» Instructions to follow
Where does the word "camera" show up in the records? Copy every line that has it.

### Supplied material

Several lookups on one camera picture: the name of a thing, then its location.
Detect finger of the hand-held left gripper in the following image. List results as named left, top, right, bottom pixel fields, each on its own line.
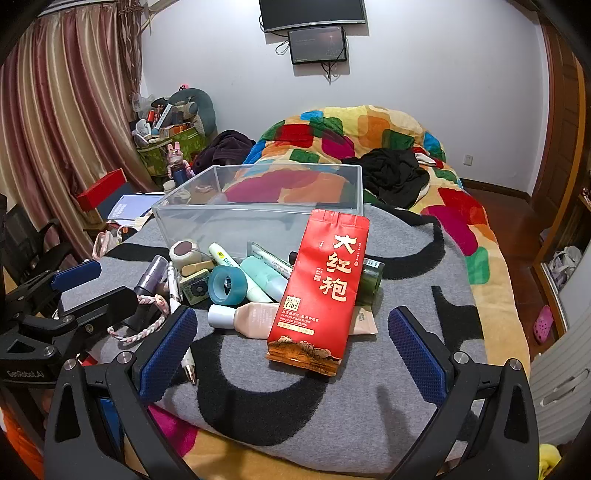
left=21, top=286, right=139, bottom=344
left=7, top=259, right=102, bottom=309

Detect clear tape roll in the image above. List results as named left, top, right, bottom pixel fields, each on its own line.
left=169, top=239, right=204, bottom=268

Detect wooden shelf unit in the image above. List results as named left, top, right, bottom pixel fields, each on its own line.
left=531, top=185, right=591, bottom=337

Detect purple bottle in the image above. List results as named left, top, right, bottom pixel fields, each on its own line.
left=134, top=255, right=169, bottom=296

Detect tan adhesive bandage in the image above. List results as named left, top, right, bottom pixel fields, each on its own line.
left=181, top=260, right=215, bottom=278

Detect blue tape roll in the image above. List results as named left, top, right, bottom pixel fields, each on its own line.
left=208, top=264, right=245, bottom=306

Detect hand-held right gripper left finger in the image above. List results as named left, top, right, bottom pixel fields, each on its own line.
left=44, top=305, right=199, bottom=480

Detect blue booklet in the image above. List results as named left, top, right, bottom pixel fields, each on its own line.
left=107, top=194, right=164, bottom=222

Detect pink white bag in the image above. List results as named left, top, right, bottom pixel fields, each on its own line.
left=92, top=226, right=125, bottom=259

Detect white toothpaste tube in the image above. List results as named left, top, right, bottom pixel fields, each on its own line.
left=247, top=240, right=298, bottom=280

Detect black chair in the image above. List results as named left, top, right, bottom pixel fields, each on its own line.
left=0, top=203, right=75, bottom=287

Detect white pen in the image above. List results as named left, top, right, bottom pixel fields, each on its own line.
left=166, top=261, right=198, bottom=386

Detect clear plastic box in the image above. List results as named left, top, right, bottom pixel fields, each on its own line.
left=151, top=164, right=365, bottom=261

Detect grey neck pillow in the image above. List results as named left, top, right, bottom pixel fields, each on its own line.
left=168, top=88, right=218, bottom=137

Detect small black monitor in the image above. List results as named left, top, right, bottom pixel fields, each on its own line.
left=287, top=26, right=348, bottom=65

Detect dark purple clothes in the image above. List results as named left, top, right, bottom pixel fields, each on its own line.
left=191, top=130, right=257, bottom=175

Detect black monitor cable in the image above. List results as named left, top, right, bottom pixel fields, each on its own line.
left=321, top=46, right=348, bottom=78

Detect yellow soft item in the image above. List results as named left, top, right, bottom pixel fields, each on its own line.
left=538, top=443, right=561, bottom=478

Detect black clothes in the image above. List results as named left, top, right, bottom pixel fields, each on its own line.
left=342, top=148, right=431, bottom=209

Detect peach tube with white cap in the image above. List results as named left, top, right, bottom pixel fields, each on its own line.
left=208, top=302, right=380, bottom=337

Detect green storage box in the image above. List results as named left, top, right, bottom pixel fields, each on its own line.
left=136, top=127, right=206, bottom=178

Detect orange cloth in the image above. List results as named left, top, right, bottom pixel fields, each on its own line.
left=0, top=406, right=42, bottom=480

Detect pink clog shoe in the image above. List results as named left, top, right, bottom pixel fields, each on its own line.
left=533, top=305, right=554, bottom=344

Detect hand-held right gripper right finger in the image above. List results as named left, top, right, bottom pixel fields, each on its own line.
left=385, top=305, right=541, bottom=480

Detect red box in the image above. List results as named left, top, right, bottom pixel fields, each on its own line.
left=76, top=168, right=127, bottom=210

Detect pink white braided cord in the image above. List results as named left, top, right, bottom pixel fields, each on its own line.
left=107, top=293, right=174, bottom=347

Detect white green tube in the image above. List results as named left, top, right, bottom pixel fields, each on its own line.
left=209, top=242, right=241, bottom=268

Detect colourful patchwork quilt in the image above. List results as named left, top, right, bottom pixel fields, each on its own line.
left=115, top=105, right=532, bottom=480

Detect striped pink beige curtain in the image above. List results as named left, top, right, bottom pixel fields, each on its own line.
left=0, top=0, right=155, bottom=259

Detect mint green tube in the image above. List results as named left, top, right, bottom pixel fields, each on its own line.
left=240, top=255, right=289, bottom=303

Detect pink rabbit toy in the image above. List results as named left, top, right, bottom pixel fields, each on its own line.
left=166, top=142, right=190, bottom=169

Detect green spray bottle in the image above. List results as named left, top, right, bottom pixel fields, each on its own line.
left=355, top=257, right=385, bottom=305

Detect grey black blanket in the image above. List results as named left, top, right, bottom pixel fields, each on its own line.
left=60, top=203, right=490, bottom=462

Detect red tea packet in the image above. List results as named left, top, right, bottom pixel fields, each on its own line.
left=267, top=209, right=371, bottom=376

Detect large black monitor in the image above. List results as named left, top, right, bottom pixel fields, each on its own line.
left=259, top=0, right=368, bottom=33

######
### Supplied material

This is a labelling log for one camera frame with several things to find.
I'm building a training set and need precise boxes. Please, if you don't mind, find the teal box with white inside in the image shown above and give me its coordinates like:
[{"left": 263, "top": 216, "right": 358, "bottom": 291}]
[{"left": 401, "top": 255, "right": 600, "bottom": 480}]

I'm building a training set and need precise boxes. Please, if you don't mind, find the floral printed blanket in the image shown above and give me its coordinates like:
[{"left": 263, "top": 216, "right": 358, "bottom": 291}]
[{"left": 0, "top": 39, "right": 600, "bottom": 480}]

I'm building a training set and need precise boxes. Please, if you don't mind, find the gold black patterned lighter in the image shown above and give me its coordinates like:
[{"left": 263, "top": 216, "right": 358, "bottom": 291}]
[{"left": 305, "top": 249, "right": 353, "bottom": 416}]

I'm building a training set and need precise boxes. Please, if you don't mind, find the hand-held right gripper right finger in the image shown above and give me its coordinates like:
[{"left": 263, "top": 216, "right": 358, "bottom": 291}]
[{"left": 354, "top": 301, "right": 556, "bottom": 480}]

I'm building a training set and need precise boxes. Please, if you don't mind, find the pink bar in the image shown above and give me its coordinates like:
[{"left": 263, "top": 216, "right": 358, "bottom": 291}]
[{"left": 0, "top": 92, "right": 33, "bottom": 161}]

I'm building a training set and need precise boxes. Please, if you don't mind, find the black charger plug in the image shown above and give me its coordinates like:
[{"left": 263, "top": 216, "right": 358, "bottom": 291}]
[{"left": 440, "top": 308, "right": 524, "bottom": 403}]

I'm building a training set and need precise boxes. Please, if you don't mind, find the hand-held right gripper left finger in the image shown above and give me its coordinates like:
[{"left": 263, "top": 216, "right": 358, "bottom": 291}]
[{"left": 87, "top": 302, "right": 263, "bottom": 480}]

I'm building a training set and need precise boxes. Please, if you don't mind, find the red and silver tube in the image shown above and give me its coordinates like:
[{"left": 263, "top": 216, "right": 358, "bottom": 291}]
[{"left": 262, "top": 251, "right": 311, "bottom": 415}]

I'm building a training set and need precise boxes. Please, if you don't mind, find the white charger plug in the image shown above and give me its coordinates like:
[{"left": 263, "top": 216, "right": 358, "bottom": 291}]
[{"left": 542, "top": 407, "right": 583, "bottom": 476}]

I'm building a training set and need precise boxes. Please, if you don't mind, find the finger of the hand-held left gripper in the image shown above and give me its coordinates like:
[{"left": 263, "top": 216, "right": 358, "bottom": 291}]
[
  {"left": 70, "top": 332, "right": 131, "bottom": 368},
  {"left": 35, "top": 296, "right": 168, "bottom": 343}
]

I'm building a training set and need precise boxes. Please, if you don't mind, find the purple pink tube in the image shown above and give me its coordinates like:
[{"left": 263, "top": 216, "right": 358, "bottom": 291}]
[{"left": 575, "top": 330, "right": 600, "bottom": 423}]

######

» Task solution
Several lookups on one camera picture: the name of a thing, then its location.
This is a labelling log for one camera frame with several things to find.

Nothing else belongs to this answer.